Fig 9.

AKAP-Lbc and the AKAP-Lbc W2328L mutant display similar RhoA-activating and PKCη binding properties. (A) HEK293 cells were transfected with the HA-tagged α1b-AR in combination with either empty vector or the plasmids encoding the Flag-tagged forms of AKAP-Lbc or AKAP-Lbc W2328L. After a 24-h serum starvation, cells were treated with 10⁻⁴ M PE for 15 min or left untreated. Cell lysates were incubated with GST-RBD beads. The bound RhoA was detected with a monoclonal anti-RhoA antibody (top). The relative amounts of total RhoA, HA-α1b-AR, and Flag-AKAP-Lbc proteins in the cell lysates were assessed by Western blotting as indicated.
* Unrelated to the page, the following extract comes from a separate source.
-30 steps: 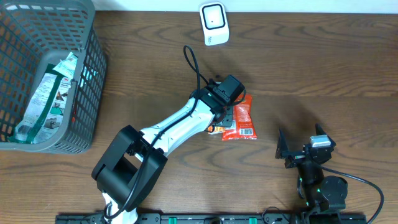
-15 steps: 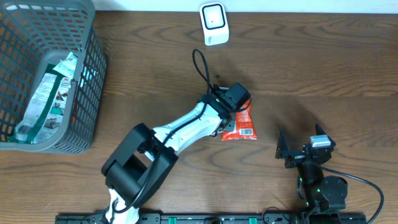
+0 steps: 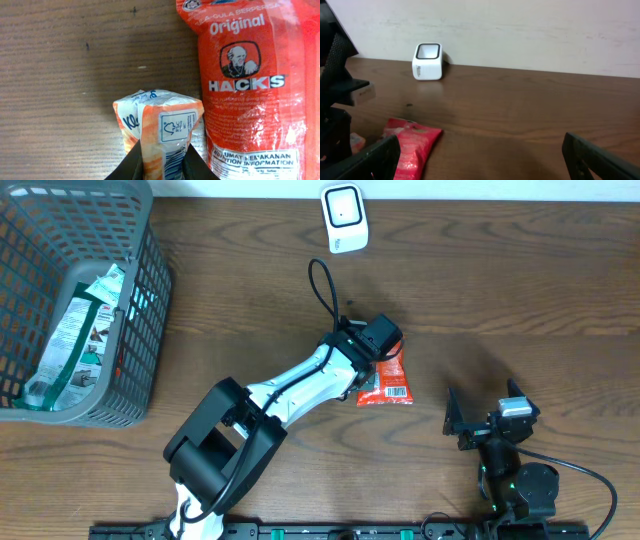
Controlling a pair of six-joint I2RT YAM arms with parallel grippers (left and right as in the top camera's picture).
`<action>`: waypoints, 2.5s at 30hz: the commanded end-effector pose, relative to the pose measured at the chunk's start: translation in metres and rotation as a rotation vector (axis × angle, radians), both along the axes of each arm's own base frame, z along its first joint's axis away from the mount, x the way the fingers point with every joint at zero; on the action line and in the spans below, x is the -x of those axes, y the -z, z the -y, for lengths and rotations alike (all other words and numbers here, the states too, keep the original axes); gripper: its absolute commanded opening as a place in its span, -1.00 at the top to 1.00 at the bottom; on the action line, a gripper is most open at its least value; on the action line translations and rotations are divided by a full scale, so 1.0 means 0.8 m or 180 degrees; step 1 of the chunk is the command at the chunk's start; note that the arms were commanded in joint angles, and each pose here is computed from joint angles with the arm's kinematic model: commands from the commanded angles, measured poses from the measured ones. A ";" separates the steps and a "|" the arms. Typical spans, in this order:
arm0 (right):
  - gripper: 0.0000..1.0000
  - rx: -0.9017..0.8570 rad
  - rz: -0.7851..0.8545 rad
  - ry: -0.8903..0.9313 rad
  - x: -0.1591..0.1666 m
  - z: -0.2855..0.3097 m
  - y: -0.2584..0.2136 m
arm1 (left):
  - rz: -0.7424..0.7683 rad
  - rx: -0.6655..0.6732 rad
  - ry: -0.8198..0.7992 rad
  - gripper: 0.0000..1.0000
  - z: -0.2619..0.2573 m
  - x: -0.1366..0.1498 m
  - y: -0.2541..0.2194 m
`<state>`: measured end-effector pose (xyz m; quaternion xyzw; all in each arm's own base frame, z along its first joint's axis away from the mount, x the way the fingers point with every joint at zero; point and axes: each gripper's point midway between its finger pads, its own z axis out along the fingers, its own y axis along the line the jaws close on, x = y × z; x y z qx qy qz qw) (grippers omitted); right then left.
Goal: Scan the item barcode
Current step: 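Lower the Kleenex pack onto the table beside the red bag and release, then move the left gripper back into the grey basket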
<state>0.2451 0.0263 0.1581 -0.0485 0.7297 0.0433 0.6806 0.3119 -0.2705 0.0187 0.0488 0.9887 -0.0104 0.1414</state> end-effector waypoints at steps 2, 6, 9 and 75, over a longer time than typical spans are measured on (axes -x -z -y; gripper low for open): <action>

Results are representative of three independent experiments. (B) HEK293 cells were transfected with the empty Flag vector or the plasmids encoding the Flag-tagged forms of AKAP-Lbc or AKAP-Lbc W2328L. Cell lysates were subjected to immunoprecipitation with anti-Flag antibodies. Western blots of the immunoprecipitates and of the cell extracts were revealed using anti-PKCη polyclonal antibodies to detect endogenous PKCη (top and middle) or anti-Flag monoclonal antibodies to detect the Flag-tagged AKAP-Lbc proteins (bottom). Results are representative of three independent experiments.